= Georg Lockemann =

German chemist (1871-1959)
Georg Lockemann (17 October 1871, in Hollenstedt - 4 December 1959, in Hollenstedt) was a German chemist.

== Biography ==
He studied chemistry at the Technical University of Hannover and at the University of Heidelberg, receiving his doctorate in 1896 with a dissertation-thesis on azobenzene derivatives. In 1901 he became a teaching assistant to Ernst Otto Beckmann at the University of Leipzig, where in 1904 he obtained his habilitation with a thesis on studies of acrolein and phenylhydrazine. In 1907 he was named head of the chemistry department at the Robert Koch Institute in Berlin, where he worked up until his retirement in 1937. In 1939 he was re-instated to his former position, and remained at the institute until 1945.

In 1909 he obtained a new habilitation, this time at the Agricultural University of Berlin, where he submitted a thesis dealing with improvements of the Marsh test for the detection of arsenic . While employed at the Robert Koch Institute, he also taught classes on the history of chemistry and pharmacy at the University of Berlin (1921–45). In 1946-48 he continued work as an instructor at the University of Göttingen.

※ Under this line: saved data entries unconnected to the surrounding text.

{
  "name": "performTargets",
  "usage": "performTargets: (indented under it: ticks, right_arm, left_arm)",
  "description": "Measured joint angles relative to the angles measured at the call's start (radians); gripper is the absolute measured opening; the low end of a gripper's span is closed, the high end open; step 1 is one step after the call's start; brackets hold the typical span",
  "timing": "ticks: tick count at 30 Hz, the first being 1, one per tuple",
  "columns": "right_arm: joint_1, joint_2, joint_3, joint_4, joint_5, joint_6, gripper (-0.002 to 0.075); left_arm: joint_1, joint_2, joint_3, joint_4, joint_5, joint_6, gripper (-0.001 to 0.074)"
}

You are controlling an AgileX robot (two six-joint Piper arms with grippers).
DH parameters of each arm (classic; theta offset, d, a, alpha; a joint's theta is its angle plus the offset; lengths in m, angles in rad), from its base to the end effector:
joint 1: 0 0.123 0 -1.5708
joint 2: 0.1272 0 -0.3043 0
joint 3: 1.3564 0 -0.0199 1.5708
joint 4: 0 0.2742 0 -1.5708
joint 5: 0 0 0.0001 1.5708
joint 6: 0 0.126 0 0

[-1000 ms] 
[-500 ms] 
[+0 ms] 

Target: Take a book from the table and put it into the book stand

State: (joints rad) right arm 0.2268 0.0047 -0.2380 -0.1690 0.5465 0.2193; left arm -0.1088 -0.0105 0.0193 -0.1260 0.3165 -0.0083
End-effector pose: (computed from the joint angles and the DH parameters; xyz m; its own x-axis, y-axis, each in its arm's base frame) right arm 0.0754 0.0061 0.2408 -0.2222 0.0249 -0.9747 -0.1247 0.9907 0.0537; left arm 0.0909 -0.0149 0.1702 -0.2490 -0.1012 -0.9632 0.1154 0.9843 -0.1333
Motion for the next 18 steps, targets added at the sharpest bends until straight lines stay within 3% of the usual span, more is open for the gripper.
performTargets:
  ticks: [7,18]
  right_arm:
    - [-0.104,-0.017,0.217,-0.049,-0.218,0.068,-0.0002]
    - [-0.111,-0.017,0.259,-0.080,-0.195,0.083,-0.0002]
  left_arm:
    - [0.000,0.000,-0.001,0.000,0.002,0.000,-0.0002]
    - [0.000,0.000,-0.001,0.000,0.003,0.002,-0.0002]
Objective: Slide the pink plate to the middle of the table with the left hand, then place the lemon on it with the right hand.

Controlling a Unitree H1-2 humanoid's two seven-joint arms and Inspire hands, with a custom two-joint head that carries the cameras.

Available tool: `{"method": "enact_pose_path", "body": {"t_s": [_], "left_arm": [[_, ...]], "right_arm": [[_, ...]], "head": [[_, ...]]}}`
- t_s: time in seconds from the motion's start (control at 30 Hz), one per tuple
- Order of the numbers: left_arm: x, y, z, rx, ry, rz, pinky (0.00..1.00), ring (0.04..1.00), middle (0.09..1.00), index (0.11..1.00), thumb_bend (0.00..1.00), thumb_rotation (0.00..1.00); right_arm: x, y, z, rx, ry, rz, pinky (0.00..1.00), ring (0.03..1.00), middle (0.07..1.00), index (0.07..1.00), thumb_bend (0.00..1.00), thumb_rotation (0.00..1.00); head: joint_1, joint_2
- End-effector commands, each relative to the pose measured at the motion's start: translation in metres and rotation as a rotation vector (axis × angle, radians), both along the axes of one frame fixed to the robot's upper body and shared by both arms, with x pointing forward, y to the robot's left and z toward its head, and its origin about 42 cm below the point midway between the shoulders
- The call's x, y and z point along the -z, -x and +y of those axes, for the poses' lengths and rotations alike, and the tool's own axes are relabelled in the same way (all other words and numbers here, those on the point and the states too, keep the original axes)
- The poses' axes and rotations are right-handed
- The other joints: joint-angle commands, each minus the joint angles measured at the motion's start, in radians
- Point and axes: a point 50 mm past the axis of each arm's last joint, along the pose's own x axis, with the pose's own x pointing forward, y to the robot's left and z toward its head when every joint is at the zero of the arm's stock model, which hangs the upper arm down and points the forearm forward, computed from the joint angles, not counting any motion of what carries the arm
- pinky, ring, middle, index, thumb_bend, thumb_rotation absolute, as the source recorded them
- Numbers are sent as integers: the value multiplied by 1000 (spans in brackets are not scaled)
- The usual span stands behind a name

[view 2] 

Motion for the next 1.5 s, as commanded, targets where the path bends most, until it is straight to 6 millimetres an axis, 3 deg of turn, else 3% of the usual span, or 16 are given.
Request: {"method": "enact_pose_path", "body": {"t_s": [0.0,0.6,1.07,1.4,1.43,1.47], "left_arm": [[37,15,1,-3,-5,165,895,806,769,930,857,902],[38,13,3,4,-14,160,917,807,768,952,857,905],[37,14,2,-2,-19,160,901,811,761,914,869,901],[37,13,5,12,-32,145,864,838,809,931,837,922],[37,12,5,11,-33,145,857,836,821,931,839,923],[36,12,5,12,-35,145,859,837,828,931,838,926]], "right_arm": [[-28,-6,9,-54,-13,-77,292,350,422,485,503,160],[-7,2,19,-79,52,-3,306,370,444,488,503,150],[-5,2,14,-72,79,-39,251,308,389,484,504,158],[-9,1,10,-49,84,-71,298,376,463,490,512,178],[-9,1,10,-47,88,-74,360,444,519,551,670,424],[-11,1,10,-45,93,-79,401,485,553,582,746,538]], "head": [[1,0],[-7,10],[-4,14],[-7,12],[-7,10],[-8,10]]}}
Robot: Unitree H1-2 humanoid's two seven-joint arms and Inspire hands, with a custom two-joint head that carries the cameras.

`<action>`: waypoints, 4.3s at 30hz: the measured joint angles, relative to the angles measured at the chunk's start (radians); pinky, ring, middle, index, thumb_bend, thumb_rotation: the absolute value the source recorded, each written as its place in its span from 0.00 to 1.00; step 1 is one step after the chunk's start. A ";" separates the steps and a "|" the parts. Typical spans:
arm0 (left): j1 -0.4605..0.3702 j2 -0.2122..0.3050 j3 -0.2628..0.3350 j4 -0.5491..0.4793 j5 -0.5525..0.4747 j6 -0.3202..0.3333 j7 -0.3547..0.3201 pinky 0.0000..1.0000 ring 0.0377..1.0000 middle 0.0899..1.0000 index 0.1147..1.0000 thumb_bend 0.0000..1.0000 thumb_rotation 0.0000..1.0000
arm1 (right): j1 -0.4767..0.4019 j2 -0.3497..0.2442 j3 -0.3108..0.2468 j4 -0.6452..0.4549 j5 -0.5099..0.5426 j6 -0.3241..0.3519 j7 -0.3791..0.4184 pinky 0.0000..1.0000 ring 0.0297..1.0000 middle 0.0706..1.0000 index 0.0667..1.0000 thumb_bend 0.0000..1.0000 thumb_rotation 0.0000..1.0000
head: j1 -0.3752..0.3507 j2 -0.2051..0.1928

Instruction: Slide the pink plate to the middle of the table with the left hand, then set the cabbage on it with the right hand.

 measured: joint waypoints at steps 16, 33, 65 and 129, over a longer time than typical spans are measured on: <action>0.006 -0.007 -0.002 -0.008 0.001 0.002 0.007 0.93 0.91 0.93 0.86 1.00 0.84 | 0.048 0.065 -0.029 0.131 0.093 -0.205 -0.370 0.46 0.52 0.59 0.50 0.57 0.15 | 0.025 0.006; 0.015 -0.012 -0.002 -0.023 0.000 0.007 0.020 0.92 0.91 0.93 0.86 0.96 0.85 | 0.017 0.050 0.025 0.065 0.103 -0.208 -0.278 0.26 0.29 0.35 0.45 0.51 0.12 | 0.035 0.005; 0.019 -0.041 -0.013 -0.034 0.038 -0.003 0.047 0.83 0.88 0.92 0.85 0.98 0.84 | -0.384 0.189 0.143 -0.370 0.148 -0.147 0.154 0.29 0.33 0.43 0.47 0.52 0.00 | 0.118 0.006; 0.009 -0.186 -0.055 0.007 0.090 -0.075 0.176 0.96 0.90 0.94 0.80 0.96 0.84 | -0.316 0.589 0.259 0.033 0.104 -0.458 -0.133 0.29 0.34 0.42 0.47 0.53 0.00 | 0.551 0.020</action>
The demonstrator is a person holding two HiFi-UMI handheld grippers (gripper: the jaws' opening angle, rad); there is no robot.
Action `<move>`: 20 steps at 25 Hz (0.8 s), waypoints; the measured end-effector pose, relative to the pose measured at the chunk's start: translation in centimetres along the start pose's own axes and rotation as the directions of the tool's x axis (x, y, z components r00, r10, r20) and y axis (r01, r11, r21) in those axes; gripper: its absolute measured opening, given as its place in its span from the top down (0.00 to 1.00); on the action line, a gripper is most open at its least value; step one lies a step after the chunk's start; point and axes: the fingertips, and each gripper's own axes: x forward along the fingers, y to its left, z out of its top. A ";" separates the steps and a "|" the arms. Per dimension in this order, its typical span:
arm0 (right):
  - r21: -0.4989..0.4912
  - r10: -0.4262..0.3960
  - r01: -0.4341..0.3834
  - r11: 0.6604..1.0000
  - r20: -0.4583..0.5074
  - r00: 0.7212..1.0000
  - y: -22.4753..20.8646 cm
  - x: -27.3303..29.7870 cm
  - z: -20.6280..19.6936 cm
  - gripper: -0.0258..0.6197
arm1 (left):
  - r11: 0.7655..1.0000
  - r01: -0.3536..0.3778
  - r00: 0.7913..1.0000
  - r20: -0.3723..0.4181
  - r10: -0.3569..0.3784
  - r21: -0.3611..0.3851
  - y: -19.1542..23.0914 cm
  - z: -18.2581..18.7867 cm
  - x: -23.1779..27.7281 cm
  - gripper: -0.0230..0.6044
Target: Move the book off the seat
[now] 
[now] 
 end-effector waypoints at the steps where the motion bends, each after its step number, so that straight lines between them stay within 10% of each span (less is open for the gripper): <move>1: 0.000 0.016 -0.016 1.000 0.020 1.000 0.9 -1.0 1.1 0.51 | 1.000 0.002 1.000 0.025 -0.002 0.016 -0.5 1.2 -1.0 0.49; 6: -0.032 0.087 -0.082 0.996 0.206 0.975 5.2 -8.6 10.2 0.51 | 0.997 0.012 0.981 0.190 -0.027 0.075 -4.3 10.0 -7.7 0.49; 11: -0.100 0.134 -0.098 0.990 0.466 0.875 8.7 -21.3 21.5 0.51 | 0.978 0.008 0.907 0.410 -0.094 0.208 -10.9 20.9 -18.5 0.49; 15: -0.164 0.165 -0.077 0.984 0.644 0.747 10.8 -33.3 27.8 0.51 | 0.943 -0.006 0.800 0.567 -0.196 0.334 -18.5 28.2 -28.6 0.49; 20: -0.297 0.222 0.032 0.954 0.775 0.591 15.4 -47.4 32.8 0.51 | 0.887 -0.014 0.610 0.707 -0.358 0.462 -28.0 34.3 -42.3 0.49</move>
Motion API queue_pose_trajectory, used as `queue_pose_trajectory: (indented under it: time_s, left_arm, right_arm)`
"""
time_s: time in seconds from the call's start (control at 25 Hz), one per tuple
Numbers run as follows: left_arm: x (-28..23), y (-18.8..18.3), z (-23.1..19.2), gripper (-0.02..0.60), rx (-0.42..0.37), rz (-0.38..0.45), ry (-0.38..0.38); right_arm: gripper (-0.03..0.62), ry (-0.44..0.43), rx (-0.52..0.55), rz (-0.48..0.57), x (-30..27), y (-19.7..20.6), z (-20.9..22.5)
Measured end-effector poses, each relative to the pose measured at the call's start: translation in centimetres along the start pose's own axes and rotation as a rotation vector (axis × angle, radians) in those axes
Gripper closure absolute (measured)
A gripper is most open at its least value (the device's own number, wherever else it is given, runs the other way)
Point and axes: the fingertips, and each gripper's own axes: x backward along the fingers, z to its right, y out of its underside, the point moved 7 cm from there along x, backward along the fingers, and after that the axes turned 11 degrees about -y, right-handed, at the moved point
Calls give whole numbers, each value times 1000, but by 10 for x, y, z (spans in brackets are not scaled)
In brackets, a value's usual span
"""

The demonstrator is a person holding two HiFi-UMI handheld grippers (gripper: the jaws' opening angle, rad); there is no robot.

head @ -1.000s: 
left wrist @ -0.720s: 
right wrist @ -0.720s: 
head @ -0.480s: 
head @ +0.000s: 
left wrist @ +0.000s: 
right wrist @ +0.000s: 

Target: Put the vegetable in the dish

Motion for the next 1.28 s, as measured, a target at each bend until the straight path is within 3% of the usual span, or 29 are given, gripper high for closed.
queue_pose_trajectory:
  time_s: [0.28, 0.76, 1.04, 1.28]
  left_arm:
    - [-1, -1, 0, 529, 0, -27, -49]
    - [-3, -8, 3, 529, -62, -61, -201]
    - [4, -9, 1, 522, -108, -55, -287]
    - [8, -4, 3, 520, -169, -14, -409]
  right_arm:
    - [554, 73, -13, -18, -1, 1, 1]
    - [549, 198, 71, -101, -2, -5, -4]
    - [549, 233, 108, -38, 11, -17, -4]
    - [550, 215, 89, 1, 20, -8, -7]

In addition to making improvements to the Marsh test, he developed methods for detecting cyanogens in mixtures and devised an apparatus for formaldehyde determination. In the 1950s he published a two-part work on the history of chemistry, "Geschichte der Chemie in kurzgefaßter Darstellung", that was later translated into English ("The Story of Chemistry", 1959). He was also the author of biographies on Henry Cavendish, Joseph Priestley, Carl Wilhelm Scheele and Hermann Kolbe that were included in Günther Bugge's "Buch der großen Chemiker ". In 1949 he published an extensive biography on Robert Wilhelm Bunsen, titled "Lebensbild eines deutschen Naturforschers".

== Additional works ==
- I. Über die Akroleïndarstellung nach dem Borsäureverfahren und Beiträge zur Kenntnis des Aethylidenphenylhydrazins. II. Über den Arsennachweis mit dem Marsh'schen Apparate und die katalytische Zersetzung von Arsenwasserstoff, 1904 - On acrolein representation according to the boric acid method and contributions to the knowledge of ethylidene phenylhydrazines. On arsenic detection by Marsh's apparatus and the catalytic decomposition of arsine.
- Die Entwicklung und der gegenwärtige Stand der Atomtheorie, in Umrissen, 1905 - The development and the current state of the atomic theory in outline.
- Einführung in die analytische Chemie, 1907 - Introduction to analytical chemistry.
- Die Beziehungen der Chemie zur Biologie und Medizin, 1909 - The relationship of chemistry to biology and medicine.
- Ernst Beckmann (1853-1923) sein leben und wirken dargestellt, 1927 - Ernst Otto Beckmann, his life and work.
- Dritter Bericht über die Erforschung der Haffkrankheit, 1930 - Third report on the investigation of Haff disease.